[What to work on] Only the lines that include "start" should be copied from the data below.

[Dataset section]
=-=-=

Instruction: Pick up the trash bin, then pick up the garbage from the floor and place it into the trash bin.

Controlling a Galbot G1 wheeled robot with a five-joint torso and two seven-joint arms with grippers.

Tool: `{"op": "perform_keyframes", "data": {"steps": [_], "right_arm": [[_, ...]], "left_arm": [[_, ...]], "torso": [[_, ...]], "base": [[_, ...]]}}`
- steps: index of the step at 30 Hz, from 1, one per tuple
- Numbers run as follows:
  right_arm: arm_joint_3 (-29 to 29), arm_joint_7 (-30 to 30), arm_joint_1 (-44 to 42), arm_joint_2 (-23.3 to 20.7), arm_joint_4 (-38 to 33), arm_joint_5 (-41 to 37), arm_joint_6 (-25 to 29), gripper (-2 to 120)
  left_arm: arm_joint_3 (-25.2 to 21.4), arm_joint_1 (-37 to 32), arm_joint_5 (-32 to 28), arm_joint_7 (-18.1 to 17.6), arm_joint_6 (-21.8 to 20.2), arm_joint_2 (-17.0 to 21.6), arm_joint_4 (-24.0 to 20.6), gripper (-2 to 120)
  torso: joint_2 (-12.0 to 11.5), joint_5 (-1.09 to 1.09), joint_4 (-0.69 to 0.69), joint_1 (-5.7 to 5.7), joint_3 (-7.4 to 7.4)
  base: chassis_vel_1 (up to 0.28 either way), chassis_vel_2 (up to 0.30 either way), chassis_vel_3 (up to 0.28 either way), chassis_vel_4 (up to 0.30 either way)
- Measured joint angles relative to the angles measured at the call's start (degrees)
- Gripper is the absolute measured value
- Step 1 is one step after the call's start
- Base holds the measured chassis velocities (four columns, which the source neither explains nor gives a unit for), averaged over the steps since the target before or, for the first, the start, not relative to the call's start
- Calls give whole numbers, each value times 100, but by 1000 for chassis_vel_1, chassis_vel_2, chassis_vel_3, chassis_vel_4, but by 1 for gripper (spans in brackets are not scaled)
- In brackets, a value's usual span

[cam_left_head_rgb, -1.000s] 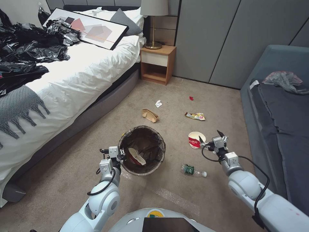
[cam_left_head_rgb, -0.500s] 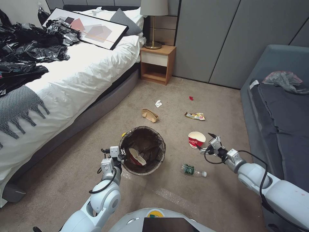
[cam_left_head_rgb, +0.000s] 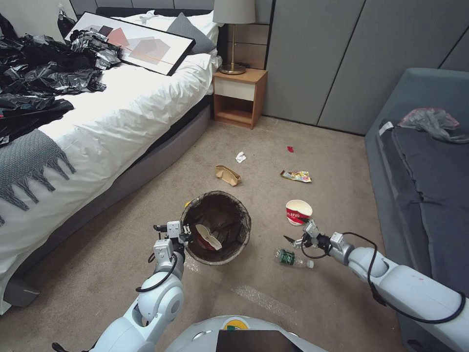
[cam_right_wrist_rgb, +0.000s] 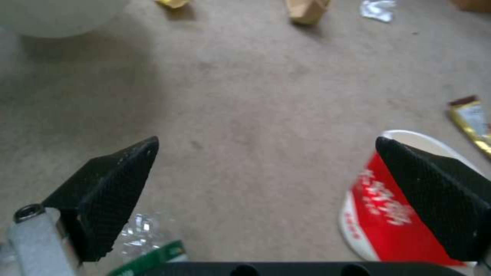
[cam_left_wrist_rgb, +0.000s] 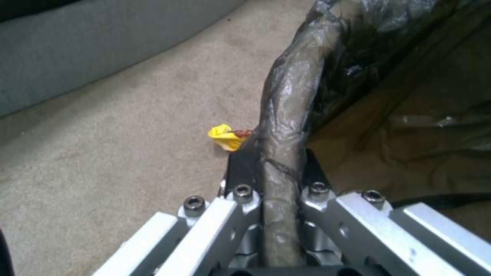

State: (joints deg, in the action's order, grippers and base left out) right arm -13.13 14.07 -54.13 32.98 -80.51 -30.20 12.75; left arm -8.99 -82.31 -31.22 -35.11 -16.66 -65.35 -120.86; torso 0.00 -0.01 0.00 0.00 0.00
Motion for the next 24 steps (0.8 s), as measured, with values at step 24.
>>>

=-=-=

[Output below]
- Measured joint angles relative to the angles measured at the call's start (degrees)
- Step 1 is one step after the call's start
- Base holds the measured chassis velocities (four columns, which the source neither explains nor gives a unit for), averaged over the steps since the target before or, for the first, the start, not relative to the call's start

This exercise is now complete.